Even when this heating holder 36c is used, the same effects as in the embodiment described above can be achieved.

In addition, in the above embodiment, the wick 5b that sucked up the liquid wicking agent was heated by the heating holders 6c and 36c, but the wick 5b which sucked up the liquid wicking agent was heated by the heating holders 6c and 36c. If so, various types of emitters can be used, including semi-solid and solid emitters.

(Effect of the invention) As explained above, according to the invention, the volume of the holder itself, that is, the heat capacity, can be reduced by gradually decreasing the wall thickness of the heating holder from the concave portion for holding the emitter outward. As a result, the heat of the heating element can be quickly transferred to the divergent body after energization, and the rise time of divergence can be shortened. In addition, the surface area of the heating holder is reduced along with the volume,
This makes it possible to suppress heat radiation from the surface as much as possible and reduce heat loss due to heat radiation during heat conduction.
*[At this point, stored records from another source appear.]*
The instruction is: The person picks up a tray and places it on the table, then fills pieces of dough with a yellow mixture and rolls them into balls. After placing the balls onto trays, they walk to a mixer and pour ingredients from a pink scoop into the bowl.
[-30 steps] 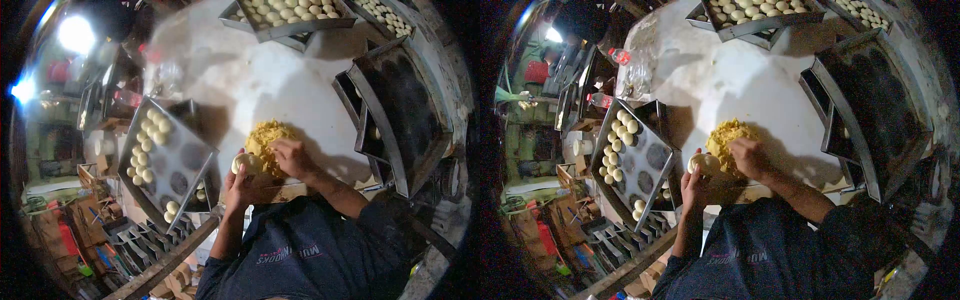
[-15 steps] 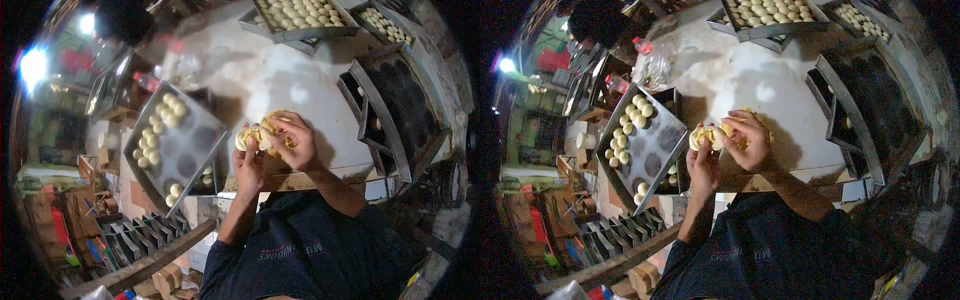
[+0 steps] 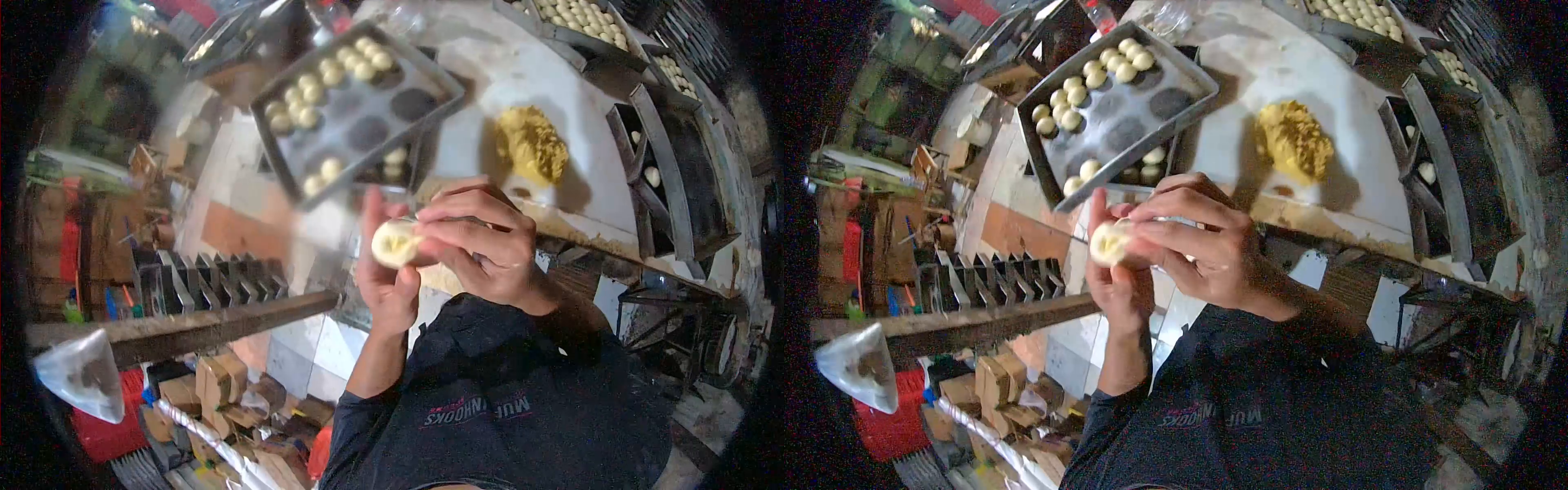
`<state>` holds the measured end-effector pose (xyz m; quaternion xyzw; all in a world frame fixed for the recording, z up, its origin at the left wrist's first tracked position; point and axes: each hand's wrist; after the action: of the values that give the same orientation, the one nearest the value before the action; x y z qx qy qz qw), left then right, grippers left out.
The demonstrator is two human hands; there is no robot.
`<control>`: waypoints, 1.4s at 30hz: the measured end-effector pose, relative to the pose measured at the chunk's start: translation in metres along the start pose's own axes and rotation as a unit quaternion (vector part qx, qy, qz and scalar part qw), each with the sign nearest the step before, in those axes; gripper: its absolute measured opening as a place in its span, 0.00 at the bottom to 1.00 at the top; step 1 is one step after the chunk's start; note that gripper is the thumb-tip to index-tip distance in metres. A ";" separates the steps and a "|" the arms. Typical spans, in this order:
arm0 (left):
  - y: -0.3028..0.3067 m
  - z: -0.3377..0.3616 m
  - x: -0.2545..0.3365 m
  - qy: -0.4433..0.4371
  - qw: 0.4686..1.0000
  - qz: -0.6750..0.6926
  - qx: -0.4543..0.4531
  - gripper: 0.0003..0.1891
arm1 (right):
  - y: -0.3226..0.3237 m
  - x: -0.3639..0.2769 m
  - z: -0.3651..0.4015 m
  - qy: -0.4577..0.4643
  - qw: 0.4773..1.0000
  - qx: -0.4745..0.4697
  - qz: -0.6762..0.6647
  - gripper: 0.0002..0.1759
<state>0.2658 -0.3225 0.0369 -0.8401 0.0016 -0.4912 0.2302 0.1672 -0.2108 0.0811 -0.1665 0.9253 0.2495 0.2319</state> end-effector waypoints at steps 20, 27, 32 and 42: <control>-0.042 0.062 0.020 0.008 0.997 0.050 -0.052 0.28 | 0.048 -0.092 0.034 -0.178 0.980 -0.058 -0.064 0.16; -0.141 0.004 -0.043 -0.177 0.959 -0.178 -0.129 0.20 | 0.141 -0.056 0.087 -0.160 0.985 0.038 -0.058 0.17; -0.259 -0.024 -0.085 -0.073 0.982 -0.057 -0.163 0.43 | 0.227 -0.016 0.129 -0.058 0.990 0.126 0.016 0.20; -0.350 -0.055 -0.205 -0.017 0.854 -0.381 -0.353 0.07 | 0.374 -0.001 0.163 -0.243 0.945 -0.015 0.220 0.14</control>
<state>0.0358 0.0159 0.0268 -0.8077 -0.1494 -0.4927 -0.2873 0.0661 0.1840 0.0998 0.1035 0.8507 0.3408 0.3866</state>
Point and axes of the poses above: each hand's wrist, its own z-axis away from the middle knuckle, its own y-axis out of the back of the hand, x = y × z, and after that the axes turned 7 degrees about -x, right-handed
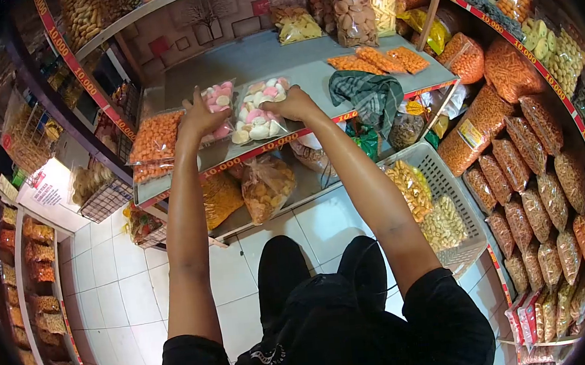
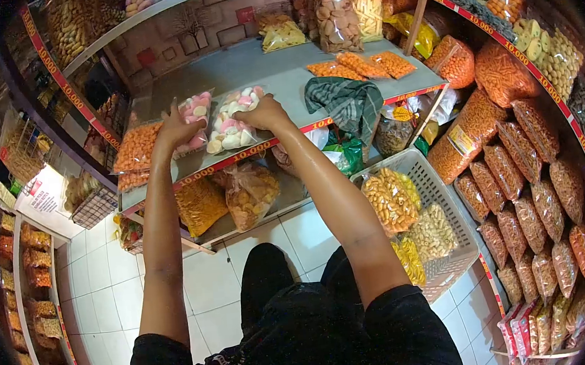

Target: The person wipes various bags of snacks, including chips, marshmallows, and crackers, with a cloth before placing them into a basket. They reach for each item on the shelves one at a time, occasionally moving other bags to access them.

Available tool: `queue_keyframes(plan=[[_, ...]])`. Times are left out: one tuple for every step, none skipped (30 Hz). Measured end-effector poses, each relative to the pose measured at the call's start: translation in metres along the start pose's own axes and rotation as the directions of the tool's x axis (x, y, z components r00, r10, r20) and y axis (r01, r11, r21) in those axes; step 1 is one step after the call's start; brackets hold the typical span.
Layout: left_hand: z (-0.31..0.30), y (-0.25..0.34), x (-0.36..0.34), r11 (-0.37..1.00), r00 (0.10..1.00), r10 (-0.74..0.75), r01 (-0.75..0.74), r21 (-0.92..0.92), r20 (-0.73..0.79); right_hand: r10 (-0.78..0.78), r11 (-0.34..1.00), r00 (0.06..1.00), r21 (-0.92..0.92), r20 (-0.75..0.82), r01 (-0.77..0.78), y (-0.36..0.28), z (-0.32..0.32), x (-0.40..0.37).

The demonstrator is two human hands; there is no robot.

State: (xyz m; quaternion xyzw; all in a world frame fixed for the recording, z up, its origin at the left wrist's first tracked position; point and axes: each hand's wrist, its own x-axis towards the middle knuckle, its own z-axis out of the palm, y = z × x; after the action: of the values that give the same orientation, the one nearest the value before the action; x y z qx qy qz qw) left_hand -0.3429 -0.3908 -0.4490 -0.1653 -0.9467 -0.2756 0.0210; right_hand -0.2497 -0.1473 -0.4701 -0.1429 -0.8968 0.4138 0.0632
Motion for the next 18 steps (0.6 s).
queue_keyframes(plan=[[0.0,-0.001,0.001,1.0,1.0,0.019,-0.019,-0.016,-0.015,0.015,1.0,1.0,0.012,-0.005,-0.014,0.0,0.001,0.0],[0.001,-0.002,0.003,0.999,0.999,0.038,-0.039,-0.032,-0.031,0.014,0.999,1.0,0.035,-0.002,-0.014,0.0,0.001,0.0],[0.001,-0.002,0.005,0.997,0.997,0.055,-0.057,-0.047,-0.05,0.013,0.998,1.0,0.058,-0.001,-0.013,0.0,0.001,0.0],[0.0,0.0,0.005,0.995,0.995,0.072,-0.076,-0.062,-0.069,0.014,0.997,1.0,0.081,0.0,-0.014,-0.002,-0.001,-0.003],[-0.001,0.002,0.005,0.992,0.992,0.09,-0.096,-0.077,-0.087,0.006,0.992,1.0,0.124,-0.006,-0.005,-0.002,-0.002,-0.007],[-0.002,0.006,0.005,0.996,0.994,0.074,-0.078,-0.05,-0.085,-0.003,0.986,1.0,0.166,-0.014,0.005,-0.003,-0.003,-0.011],[-0.003,0.011,0.004,0.998,0.995,0.057,-0.059,-0.023,-0.084,-0.013,0.978,1.0,0.206,-0.02,0.017,-0.004,-0.004,-0.013],[-0.004,0.016,0.002,0.999,0.996,0.038,-0.038,0.004,-0.084,-0.006,0.973,1.0,0.231,-0.026,0.012,-0.001,0.0,-0.009],[-0.003,0.019,0.001,0.999,0.996,0.048,-0.049,-0.016,-0.071,-0.001,0.967,0.999,0.254,-0.032,0.009,0.003,0.004,-0.002],[-0.002,0.021,-0.001,0.998,0.997,0.057,-0.06,-0.037,-0.059,0.004,0.961,0.999,0.277,-0.037,0.007,0.006,0.009,0.003],[-0.001,0.024,-0.002,0.996,0.997,0.066,-0.069,-0.057,-0.047,0.011,0.941,1.0,0.339,-0.024,-0.002,0.01,0.014,0.006],[0.001,0.027,-0.004,0.994,0.997,0.068,-0.071,-0.078,-0.041,0.018,0.916,1.0,0.4,-0.011,-0.012,0.013,0.019,0.009],[0.001,0.032,-0.008,0.992,0.997,0.07,-0.073,-0.1,-0.035,0.024,0.888,1.0,0.46,0.002,-0.023,0.014,0.022,0.01],[0.002,0.035,-0.011,0.99,0.997,0.072,-0.075,-0.121,-0.028,0.013,0.873,1.0,0.488,0.003,-0.013,0.015,0.023,0.011],[0.006,0.033,-0.007,0.981,0.995,0.101,-0.104,-0.166,-0.025,0.001,0.857,1.0,0.515,0.006,-0.003,0.015,0.025,0.013],[0.007,0.036,-0.007,0.978,0.992,0.121,-0.126,-0.165,-0.039,-0.012,0.839,1.0,0.544,0.006,0.007,0.011,0.025,0.01],[0.009,0.04,-0.008,0.975,0.989,0.141,-0.148,-0.163,-0.052,-0.001,0.83,1.0,0.557,-0.011,0.007,0.007,0.025,0.006],[0.013,0.044,-0.009,0.972,0.985,0.161,-0.169,-0.162,-0.064,0.011,0.822,1.0,0.57,-0.028,0.007,0.005,0.024,0.001]])
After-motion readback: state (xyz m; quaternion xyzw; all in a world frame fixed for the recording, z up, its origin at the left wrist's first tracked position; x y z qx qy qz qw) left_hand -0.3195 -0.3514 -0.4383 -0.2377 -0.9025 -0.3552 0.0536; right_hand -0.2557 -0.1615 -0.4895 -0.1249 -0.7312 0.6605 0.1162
Therefore, by devising the shape of the heating holder without requiring the addition of special parts, heat can be quickly and efficiently transferred to the radiating body held in the recess, and heat loss can be reduced. It is possible to provide a heating element structure that is extremely useful for a heat dissipation device.

[Brief explanation of the drawing]

1a to 1d show an embodiment of the present invention, in which FIG. 1a is an internal front view of the heat dissipation device, FIG. 1b is an enlarged cross-sectional view taken along the line - in FIG.
Figure 1c is an exploded perspective view of the heating element mounting part, Figure 1d is a top view of the heating holder, Figures 2a and b are conventional examples, and Figure 2a is a longitudinal cross-section of the heat dissipation device. FIG. 2b is a top view of the heating holder, and FIG. 3 is a top view showing another embodiment of the heating holder. 5b... Suction wick, 6... Heat generating element, 6a... Heat generating element, 6c... Heating holder, 6 _c1 ... Recessed portion.

Claims (1)

[Claims for Utility Model Registration] A radiating body that emits an ingredient effective for deodorizing etc. by heating, and a heating element that can heat the radiating body to a temperature at which the effective ingredient is emanated, the heating element being heated when energized. A heating element structure of a heat dissipating device comprising a heating element that generates heat, and a heating holder attached to the heating element and having a recess for holding the emitting element on a surface facing the attachment point, wherein the heating holder includes: A heating element structure for a heat dissipation device, characterized in that the wall thickness is gradually decreased from the recessed portion toward the outside.